Mi querido amigo, el consejo que me
pides es difícil de dar.
Tienes, pues, un lío amoroso
que no eres capaz de deshacer y que me parece que se
encuentra en una situación lamentable para ti. Soy viejo; te
han dicho que yo había vivido, y haces una llamada a mi
experiencia para ayudarte. Temo no poder hacer nada por ti, me
parece que no estás en una buena situación.
Si he comprendido bien tu carta, he
aquí tu caso: Has conquistado a una mujer casada demasiado
tenaz. Y voy a hacer unas precisiones para estar seguro de no
equivocarme.
Tú eres joven, muy joven, veinticinco
años. Después de haber correteado un poco, a derecha y a
izquierda, por las calles y las mujeres de la calle, te has
sentido llamado, como lo somos todos, al deseo de amores más
refinados.
Entonces te fijaste en una amiga de
tu madre que se fijaba en ti desde hacía ya algún tiempo.

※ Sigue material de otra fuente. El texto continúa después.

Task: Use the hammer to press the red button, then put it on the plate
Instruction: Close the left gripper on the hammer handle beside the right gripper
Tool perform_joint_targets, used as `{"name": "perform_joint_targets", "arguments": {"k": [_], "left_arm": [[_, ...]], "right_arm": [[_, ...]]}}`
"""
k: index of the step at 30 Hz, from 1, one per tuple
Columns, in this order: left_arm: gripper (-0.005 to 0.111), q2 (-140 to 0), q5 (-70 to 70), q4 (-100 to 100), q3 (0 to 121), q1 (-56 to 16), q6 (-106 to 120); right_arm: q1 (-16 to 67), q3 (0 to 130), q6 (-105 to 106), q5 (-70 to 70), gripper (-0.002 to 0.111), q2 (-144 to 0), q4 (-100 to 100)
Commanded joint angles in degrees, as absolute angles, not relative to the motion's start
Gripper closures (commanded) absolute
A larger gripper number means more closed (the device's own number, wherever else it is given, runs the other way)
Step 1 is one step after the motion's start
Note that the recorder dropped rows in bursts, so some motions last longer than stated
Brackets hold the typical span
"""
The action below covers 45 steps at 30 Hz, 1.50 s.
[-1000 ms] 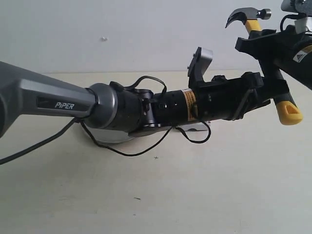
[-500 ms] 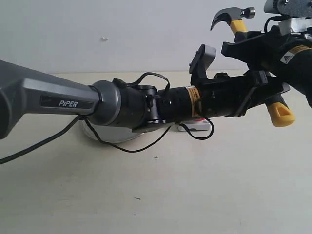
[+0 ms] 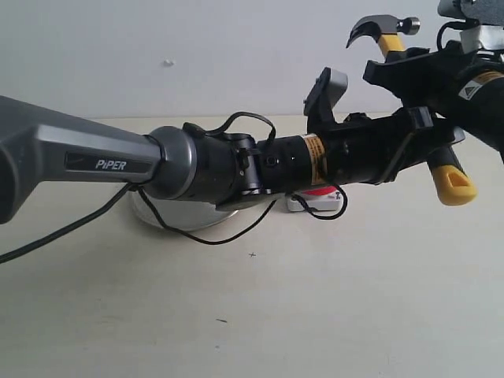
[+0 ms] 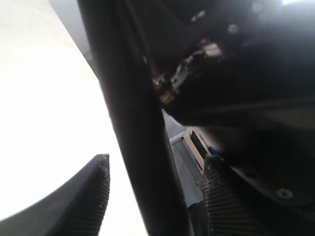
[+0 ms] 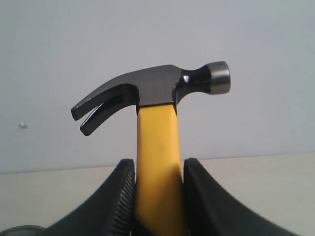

Ella se encontraba entonces en ese
momento en el que la mujer se encuentra aun bien, pero a punto
de empeorar. Cuarenta años cumplidos, la gordura, el frescor,
ese frescor de las uvas conservadas y el cariño suficiente
como para vender, el cual su marido no consumía desde hace
bastante tiempo.
Empezaron
intercambiando miradas. Luego sus
apretones de manos fueron un poco más largos, más estrechos,
con una fuerza tímida al principio, luego más significativa.
Después la besaste, una noche, detrás de una puerta y ella te
devolvió tu beso con usura.
Saliste para pasearte, encantado,
ligero, delirante. Estabas preso. Unos días más tarde la
cadena estaba bien cerrada. Una dura cadena, mi pobre amigo.